The method of Lagrange multipliers is how we learned to solve constrained minimization/maximization problems in class.

 

[docnet]

The goal of the method of Lagrange multipliers is to maximize $f(x,y)$ subject to the constraint $g(x,y)$. Here $f$ and $g$ are assumed to have continuous first partial derivatives. $\lambda$ is a new variable called the Lagrange multiplier. Our goal is to determine the stationary points of the Lagrangian
$$\mathcal{L} (x,y,\lambda)=f(x,y)-\lambda g(x,y)$$
Let $f(x,y)=\pi x^2 y$ and $g(x,y)=x+y-6$. The corresponding Lagrangian is
$$\mathcal{L} (x,y,\lambda)=\pi x^2 y-\lambda (x+y-6)$$
Take partial derivatives as you would compute the gradient of any multi variable function and set it equal to $0$ to find the stationary points.
\begin{align}D_x \mathcal{L}=&2\pi xy-\lambda=0\\
D_y \mathcal{L}=&\pi x^2-\lambda=0\\
g(x,y)=& x+y-6=0\end{align}
Then we look for all the solutions to the system of $3$ equations. There are two such solutions as far as I can tell. $(x,y,\lambda)=(0,6,0)$ leads to $f(0,6)=0$ so it is a minimum point. $(x,y,\lambda)=(4,2,16\pi)$ leads to $f(0,6)=32\pi$ so it is a maximum point.
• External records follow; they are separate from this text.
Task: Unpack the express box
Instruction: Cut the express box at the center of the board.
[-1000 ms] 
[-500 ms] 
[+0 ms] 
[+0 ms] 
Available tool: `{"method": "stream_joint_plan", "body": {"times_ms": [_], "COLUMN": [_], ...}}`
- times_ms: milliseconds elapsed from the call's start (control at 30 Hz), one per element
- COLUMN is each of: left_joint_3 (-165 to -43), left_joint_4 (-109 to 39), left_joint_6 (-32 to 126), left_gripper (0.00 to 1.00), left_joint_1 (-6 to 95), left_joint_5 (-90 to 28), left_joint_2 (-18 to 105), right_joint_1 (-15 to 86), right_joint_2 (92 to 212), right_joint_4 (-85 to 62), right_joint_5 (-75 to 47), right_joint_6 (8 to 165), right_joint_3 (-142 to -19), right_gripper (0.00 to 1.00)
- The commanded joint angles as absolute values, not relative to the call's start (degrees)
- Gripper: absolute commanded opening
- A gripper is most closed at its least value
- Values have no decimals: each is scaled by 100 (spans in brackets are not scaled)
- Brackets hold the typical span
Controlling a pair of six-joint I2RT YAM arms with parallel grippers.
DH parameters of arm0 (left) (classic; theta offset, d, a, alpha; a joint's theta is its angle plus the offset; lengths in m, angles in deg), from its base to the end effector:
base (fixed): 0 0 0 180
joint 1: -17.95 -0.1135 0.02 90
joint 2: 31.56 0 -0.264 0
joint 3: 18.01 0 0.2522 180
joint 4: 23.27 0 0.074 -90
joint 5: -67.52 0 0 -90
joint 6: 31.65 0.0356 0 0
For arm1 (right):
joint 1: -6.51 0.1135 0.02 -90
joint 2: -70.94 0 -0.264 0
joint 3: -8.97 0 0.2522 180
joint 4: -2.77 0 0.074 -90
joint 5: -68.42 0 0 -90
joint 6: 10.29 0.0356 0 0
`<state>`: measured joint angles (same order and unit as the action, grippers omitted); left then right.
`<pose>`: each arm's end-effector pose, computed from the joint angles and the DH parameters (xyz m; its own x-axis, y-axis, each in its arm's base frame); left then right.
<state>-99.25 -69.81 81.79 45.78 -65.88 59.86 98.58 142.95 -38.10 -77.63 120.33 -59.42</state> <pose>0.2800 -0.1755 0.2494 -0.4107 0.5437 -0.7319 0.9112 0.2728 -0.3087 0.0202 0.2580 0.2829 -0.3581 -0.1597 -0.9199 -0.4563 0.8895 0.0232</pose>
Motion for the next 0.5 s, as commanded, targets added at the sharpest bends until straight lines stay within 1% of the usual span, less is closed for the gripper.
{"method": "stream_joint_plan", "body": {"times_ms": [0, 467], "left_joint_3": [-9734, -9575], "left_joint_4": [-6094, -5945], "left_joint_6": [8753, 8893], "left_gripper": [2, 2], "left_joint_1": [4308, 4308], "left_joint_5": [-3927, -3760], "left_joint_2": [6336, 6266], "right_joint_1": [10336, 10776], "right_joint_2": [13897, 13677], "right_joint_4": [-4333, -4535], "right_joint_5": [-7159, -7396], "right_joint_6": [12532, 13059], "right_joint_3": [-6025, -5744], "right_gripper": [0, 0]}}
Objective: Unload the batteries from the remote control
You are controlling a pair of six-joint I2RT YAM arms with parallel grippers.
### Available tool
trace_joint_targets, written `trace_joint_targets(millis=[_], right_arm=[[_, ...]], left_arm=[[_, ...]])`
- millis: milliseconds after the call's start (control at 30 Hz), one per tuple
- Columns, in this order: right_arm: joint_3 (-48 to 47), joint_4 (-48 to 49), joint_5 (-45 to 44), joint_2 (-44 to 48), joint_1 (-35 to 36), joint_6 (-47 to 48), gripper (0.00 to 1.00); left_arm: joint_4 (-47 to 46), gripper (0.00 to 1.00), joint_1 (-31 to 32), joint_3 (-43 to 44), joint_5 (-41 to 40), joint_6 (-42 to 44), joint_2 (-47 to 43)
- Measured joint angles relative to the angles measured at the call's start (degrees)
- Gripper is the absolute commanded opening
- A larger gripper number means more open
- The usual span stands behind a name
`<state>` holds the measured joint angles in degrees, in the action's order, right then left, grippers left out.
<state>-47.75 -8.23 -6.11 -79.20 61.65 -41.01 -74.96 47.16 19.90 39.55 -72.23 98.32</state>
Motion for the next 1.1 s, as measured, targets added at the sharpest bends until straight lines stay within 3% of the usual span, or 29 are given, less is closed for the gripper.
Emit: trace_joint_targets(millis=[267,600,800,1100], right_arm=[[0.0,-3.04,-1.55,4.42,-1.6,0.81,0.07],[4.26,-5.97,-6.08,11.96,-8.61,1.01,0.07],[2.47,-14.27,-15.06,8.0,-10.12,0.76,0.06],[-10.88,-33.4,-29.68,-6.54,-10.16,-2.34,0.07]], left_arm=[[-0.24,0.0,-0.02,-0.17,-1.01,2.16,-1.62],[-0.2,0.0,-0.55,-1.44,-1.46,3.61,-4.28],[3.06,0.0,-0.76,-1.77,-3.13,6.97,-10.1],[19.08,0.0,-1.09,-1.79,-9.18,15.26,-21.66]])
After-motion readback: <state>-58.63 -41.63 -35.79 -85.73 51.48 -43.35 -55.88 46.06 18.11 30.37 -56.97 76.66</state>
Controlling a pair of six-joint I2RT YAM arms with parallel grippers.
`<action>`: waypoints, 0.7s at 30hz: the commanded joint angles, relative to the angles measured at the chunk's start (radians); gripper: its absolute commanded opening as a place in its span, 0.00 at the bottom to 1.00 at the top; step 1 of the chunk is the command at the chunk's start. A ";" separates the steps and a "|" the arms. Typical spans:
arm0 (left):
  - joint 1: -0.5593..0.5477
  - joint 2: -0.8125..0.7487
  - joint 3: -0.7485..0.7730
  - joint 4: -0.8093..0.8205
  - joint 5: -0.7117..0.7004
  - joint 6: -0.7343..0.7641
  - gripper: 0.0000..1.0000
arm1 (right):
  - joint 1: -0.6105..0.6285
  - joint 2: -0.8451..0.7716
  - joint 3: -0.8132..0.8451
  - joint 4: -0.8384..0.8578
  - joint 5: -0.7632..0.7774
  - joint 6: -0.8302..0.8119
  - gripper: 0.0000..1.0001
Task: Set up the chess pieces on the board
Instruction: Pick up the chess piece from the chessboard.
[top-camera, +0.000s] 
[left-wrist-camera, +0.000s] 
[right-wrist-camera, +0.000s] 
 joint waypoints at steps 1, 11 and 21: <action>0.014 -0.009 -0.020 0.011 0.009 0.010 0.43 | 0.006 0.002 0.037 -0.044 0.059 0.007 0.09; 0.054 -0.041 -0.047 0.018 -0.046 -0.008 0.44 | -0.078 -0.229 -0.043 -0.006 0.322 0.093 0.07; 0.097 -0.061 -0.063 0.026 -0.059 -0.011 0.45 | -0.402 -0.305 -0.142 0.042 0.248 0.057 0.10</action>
Although this method is tedious, it also works for the case when $f$ is a function of more than two variables and there are more than one constraint equation.

 

[chwala]

The goal of the method of Lagrange multipliers is to maximize $f(x,y)$ subject to the constraint $g(x,y)$. Here $f$ and $g$ are assumed to have continuous first partial derivatives. $\lambda$ is a new variable called the Lagrange multiplier. Our goal is to determine the stationary points of the Lagrangian
$$\mathcal{L} (x,y,\lambda)=f(x,y)-\lambda g(x,y)$$
Let $f(x,y)=\pi x^2 y$ and $g(x,y)=x+y-6$. The corresponding Lagrangian is
$$\mathcal{L} (x,y,\lambda)=\pi x^2 y-\lambda (x+y-6)$$
Take partial derivatives as you would compute the gradient of any multi variable function and set it equal to $0$ to find the stationary points.
\begin{align}D_x \mathcal{L}=&2\pi xy-\lambda=0\\
D_y \mathcal{L}=&\pi x^2-\lambda=0\\
g(x,y)=& x+y-6=0\end{align}
Then we look for all the solutions to the system of $3$ equations. There are two such solutions as far as I can tell. $(x,y,\lambda)=(0,6,0)$ leads to $f(0,6)=0$ so it is a minimum point. $(x,y,\lambda)=(4,2,16\pi)$ leads to $f(0,6)=32\pi$ so it is a maximum point.

Although this method is tedious, it also works for the case when $f$ is a function of more than two variables and there are more than one constraint equation.

Cheers Docnet...noted.